_What to work on_
Only the lines from the one containing "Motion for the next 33" to the end of the entries should be written out, each exactly as it stands, both ends included.

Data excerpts

┄┄┄┄┄┄┄┄┄┄┄┄┄┄┄┄┄┄┄┄

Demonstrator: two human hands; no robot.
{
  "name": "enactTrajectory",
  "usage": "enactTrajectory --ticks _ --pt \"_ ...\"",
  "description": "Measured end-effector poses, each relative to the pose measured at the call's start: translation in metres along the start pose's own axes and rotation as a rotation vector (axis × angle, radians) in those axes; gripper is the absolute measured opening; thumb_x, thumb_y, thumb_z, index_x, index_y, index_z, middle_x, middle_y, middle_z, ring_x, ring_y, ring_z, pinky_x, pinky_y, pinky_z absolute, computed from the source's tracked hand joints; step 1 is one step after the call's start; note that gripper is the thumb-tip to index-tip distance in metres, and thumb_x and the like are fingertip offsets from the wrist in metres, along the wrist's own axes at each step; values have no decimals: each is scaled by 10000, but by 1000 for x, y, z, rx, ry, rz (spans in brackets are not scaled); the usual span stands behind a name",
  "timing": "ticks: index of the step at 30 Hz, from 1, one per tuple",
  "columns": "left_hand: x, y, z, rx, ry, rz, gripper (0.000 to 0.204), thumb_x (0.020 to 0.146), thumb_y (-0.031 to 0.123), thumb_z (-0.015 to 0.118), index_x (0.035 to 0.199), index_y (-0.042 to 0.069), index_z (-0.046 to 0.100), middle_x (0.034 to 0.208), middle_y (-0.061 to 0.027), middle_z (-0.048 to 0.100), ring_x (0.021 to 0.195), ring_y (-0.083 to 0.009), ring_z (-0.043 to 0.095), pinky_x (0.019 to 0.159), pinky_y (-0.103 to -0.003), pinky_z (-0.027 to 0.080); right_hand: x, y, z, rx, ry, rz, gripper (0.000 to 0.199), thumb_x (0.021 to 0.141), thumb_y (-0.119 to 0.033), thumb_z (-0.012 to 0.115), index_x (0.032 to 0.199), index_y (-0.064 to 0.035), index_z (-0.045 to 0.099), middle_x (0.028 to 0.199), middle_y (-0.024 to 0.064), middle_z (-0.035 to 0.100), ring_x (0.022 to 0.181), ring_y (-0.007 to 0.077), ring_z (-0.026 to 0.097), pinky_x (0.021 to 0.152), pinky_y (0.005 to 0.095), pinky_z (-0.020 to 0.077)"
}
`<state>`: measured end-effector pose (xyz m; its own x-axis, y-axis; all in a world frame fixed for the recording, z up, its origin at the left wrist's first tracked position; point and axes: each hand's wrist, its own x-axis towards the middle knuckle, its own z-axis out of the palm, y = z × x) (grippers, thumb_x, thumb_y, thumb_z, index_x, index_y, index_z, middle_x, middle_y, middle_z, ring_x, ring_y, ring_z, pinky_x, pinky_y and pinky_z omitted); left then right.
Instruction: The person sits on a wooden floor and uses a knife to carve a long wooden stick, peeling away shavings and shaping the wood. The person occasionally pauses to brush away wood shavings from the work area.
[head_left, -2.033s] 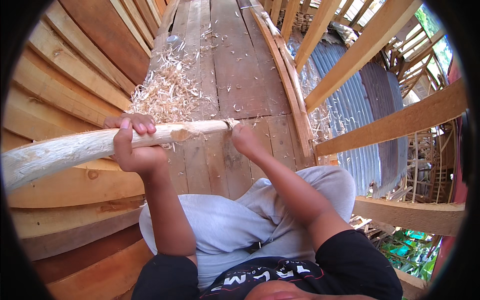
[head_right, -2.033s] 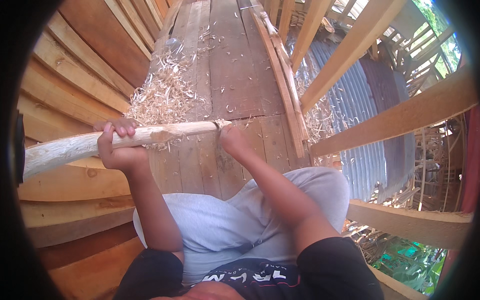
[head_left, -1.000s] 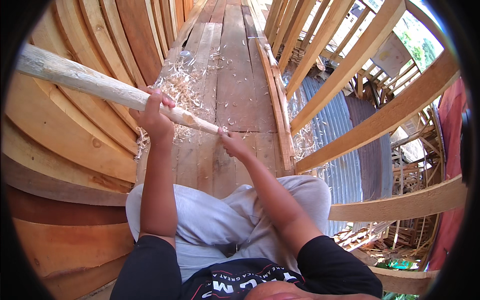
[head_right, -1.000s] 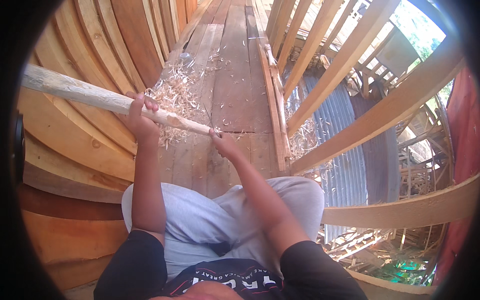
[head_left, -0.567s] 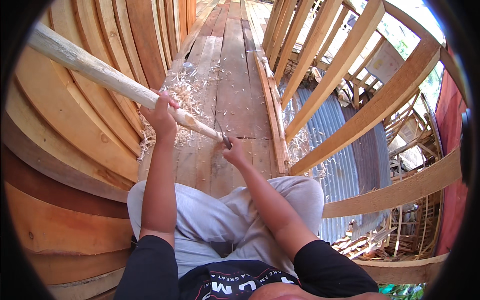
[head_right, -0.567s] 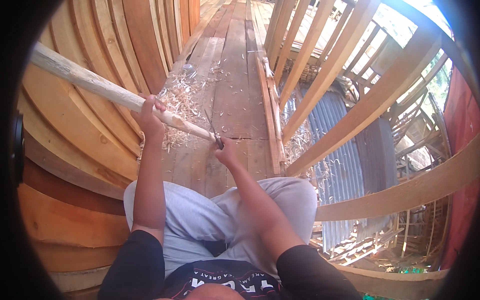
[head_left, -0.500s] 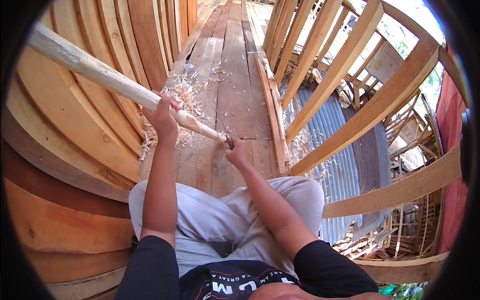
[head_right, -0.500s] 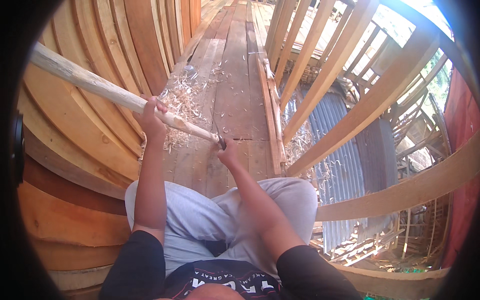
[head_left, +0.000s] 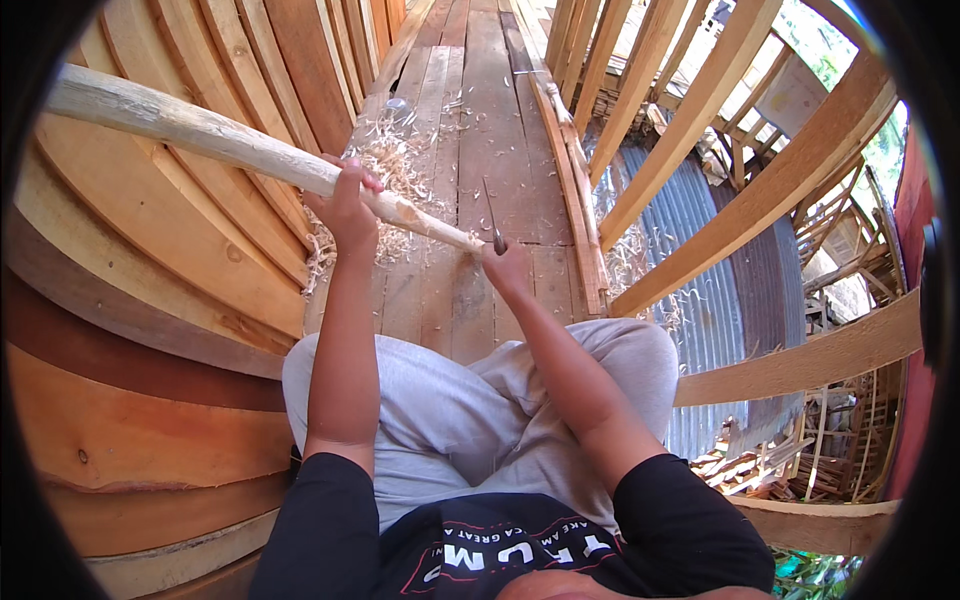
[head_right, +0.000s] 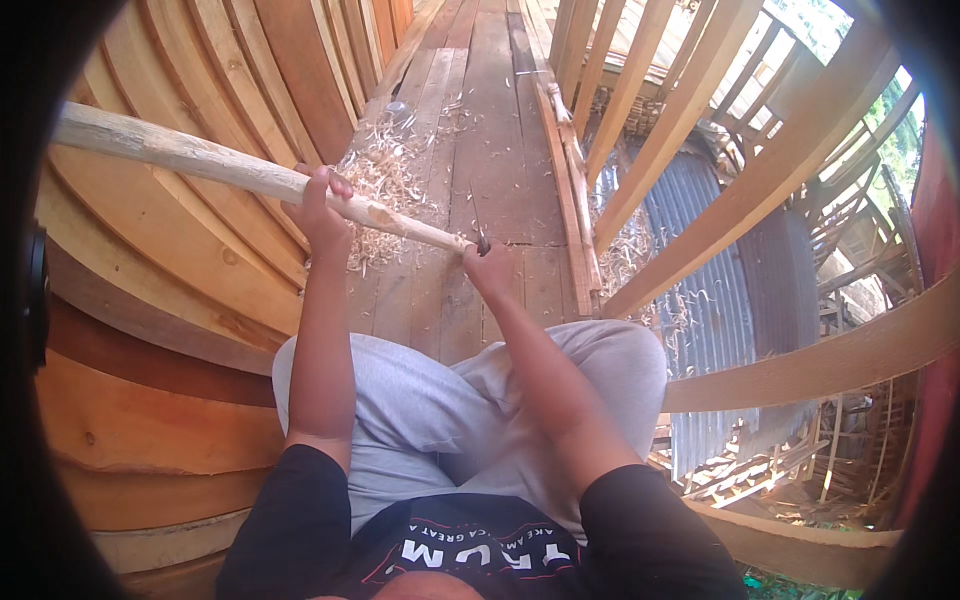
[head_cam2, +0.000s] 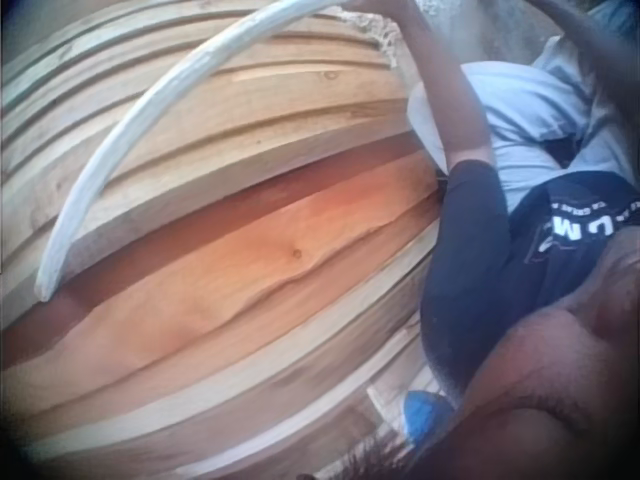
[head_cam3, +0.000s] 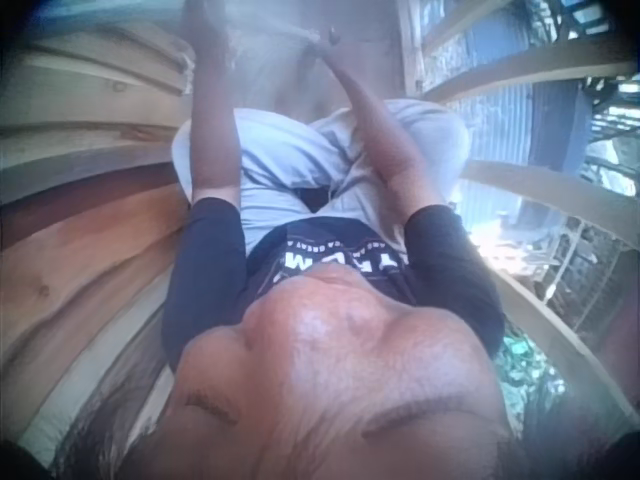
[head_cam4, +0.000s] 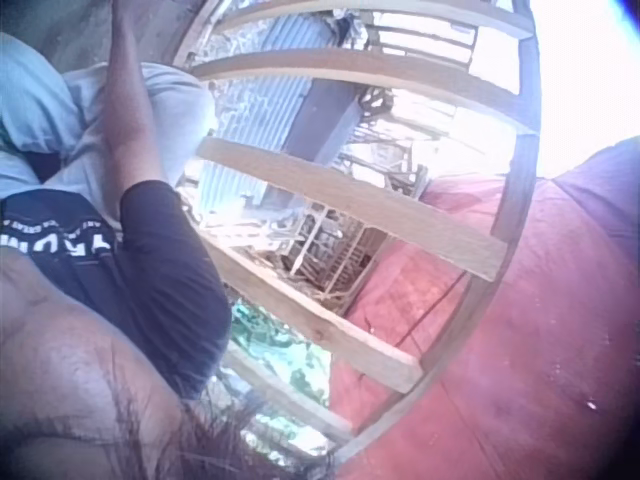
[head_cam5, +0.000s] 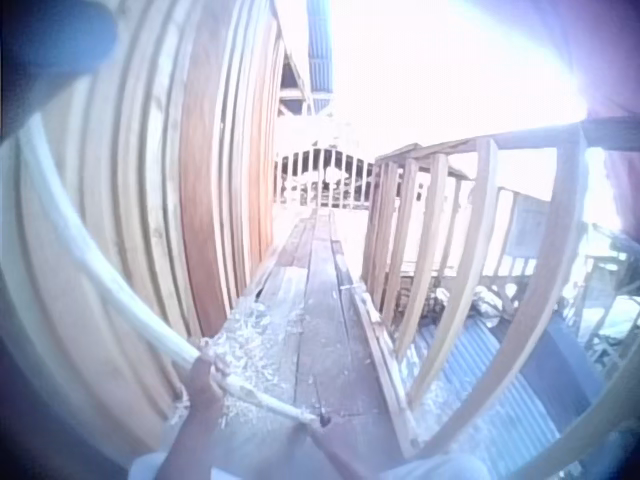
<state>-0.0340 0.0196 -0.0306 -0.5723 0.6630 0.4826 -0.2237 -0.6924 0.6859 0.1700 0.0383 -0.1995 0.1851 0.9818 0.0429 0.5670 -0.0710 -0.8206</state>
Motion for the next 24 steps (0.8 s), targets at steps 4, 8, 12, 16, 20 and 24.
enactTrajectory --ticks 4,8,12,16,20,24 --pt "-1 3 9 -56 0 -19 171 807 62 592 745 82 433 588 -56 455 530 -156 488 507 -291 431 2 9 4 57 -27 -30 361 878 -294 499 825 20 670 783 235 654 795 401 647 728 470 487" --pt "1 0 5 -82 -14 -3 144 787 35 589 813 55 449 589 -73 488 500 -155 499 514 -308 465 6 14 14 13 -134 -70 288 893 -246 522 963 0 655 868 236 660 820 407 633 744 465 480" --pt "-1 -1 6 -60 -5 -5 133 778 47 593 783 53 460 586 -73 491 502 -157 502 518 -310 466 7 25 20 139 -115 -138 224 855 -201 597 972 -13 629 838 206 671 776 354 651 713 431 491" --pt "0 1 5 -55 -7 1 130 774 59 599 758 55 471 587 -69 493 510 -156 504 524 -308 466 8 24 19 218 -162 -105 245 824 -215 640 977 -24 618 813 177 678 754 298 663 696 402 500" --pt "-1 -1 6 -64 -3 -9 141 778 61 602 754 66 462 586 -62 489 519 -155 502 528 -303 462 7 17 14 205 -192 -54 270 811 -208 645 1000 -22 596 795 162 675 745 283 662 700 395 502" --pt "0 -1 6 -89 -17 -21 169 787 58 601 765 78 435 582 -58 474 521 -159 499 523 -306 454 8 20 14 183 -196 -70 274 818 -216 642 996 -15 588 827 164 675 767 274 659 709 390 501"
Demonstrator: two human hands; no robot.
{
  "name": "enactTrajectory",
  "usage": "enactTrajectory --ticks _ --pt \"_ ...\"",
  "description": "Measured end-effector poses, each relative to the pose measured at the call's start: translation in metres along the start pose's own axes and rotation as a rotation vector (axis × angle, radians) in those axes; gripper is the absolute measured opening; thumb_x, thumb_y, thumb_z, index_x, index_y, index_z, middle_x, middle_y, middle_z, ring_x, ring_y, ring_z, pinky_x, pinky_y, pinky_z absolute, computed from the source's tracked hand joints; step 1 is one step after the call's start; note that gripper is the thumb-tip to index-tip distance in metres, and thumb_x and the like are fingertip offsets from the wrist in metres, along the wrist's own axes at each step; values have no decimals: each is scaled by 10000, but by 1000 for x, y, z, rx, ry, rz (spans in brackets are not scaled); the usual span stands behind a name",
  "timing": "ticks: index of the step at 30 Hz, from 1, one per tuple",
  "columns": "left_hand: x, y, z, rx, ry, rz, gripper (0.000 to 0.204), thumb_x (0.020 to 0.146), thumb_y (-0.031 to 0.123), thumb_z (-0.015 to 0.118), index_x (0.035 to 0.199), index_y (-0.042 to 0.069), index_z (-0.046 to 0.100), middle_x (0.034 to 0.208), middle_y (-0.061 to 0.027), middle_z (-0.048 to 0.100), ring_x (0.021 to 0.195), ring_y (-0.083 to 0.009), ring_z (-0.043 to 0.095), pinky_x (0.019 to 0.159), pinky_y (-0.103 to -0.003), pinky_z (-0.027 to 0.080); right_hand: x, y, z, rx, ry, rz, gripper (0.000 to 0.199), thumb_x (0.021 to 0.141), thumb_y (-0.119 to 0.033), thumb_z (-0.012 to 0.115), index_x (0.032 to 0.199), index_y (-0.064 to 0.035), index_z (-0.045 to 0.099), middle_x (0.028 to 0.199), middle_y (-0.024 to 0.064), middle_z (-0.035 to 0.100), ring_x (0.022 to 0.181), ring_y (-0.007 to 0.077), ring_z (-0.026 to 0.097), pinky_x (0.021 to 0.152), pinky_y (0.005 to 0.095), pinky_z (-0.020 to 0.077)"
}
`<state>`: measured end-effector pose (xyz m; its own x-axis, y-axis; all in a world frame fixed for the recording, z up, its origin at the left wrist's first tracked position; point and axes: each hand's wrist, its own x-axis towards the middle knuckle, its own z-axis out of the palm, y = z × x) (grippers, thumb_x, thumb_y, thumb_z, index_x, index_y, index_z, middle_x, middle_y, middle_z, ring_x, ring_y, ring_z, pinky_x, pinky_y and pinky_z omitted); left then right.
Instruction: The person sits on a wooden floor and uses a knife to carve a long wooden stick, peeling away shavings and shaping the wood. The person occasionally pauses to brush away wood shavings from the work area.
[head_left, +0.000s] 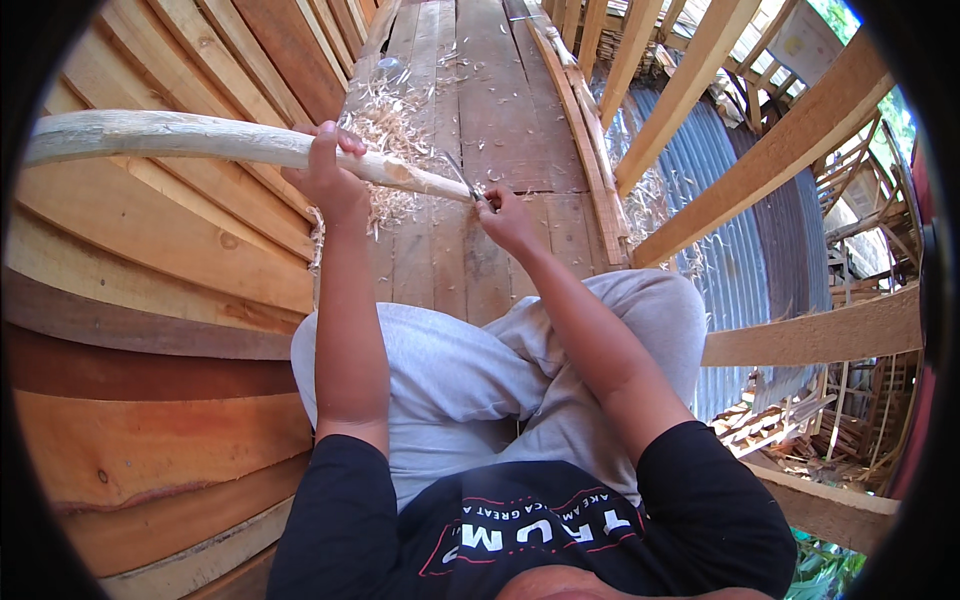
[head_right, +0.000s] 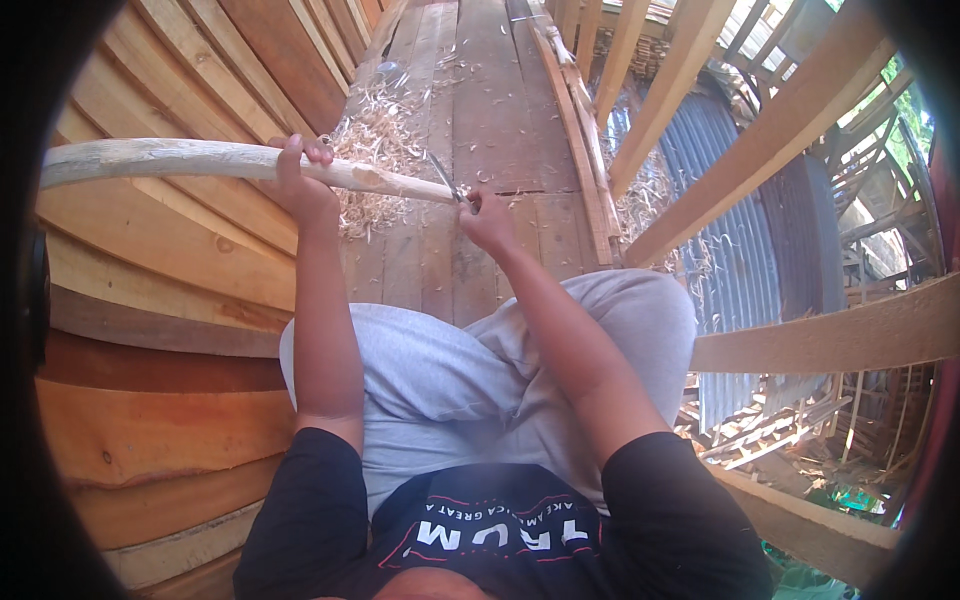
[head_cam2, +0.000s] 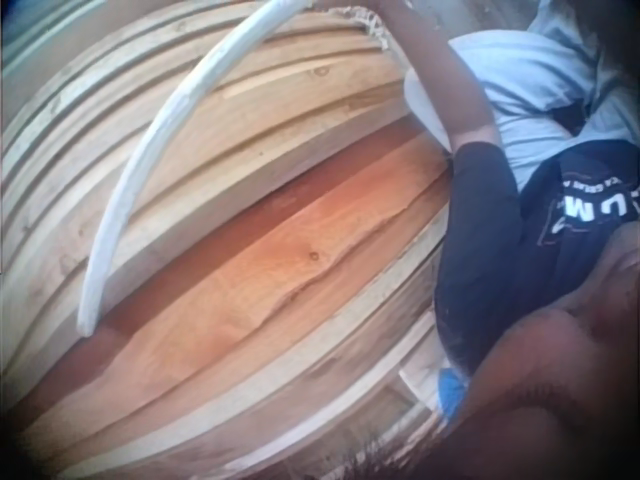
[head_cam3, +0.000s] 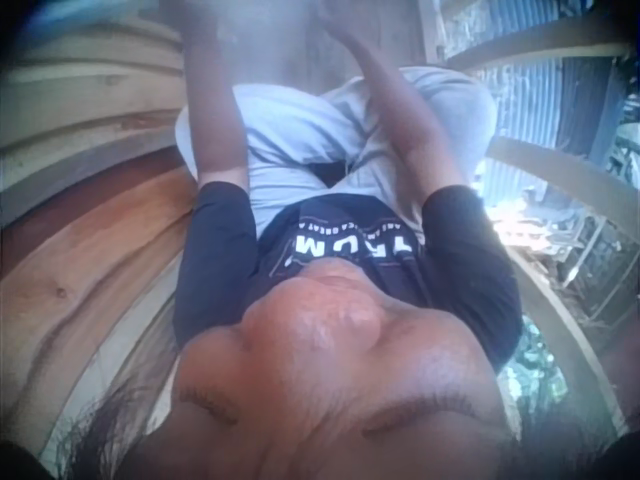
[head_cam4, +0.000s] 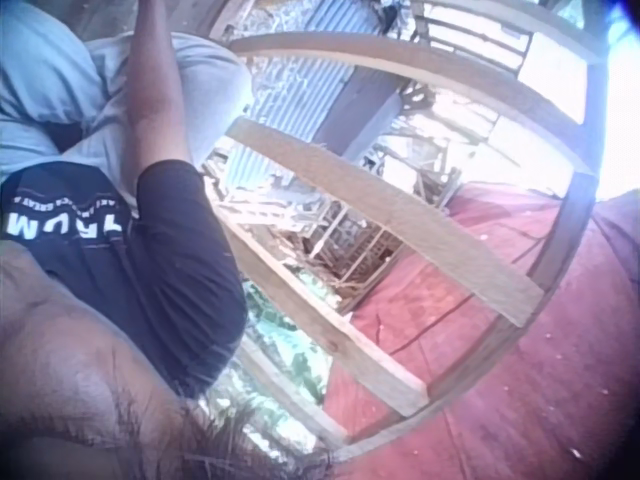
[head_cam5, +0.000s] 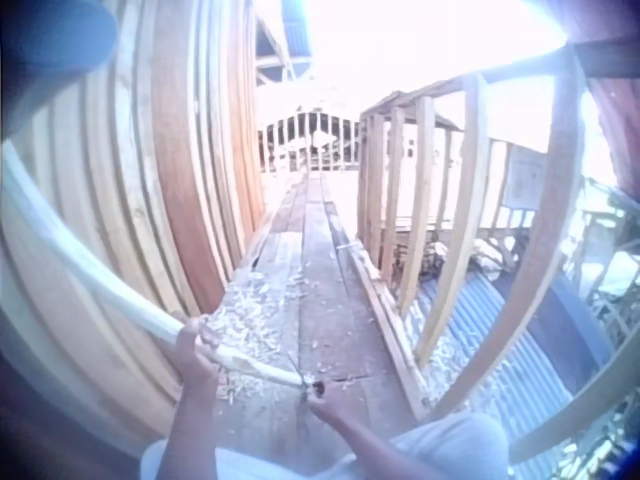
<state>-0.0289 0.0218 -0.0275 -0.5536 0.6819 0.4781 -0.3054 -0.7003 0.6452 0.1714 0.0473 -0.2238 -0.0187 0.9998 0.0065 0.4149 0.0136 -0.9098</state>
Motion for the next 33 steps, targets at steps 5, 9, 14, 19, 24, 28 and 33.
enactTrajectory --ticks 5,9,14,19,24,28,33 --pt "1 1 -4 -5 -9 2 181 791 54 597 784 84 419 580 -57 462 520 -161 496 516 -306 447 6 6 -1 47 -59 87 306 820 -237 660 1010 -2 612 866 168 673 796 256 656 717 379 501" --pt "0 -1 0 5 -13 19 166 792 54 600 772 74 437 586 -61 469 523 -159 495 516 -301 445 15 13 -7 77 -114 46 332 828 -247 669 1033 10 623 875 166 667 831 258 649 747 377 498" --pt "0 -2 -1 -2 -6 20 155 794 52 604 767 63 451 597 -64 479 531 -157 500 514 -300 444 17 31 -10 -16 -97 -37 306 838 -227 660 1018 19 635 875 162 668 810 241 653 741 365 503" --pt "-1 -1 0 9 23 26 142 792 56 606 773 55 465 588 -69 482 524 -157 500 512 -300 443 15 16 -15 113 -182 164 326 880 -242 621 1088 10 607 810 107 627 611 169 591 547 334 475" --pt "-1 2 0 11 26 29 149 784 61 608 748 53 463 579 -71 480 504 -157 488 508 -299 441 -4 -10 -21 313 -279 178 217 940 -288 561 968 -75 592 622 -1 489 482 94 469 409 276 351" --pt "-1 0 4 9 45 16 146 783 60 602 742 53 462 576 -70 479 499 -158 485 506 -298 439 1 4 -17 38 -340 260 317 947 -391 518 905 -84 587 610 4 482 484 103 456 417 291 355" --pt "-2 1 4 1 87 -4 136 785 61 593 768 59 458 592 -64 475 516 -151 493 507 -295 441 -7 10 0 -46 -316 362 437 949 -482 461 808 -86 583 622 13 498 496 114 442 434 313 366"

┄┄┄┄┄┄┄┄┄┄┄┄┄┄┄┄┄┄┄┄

_Solution for this exercise_
Motion for the next 33 steps, targets at steps 5, 9, 14, 19, 24, 28 and 33.
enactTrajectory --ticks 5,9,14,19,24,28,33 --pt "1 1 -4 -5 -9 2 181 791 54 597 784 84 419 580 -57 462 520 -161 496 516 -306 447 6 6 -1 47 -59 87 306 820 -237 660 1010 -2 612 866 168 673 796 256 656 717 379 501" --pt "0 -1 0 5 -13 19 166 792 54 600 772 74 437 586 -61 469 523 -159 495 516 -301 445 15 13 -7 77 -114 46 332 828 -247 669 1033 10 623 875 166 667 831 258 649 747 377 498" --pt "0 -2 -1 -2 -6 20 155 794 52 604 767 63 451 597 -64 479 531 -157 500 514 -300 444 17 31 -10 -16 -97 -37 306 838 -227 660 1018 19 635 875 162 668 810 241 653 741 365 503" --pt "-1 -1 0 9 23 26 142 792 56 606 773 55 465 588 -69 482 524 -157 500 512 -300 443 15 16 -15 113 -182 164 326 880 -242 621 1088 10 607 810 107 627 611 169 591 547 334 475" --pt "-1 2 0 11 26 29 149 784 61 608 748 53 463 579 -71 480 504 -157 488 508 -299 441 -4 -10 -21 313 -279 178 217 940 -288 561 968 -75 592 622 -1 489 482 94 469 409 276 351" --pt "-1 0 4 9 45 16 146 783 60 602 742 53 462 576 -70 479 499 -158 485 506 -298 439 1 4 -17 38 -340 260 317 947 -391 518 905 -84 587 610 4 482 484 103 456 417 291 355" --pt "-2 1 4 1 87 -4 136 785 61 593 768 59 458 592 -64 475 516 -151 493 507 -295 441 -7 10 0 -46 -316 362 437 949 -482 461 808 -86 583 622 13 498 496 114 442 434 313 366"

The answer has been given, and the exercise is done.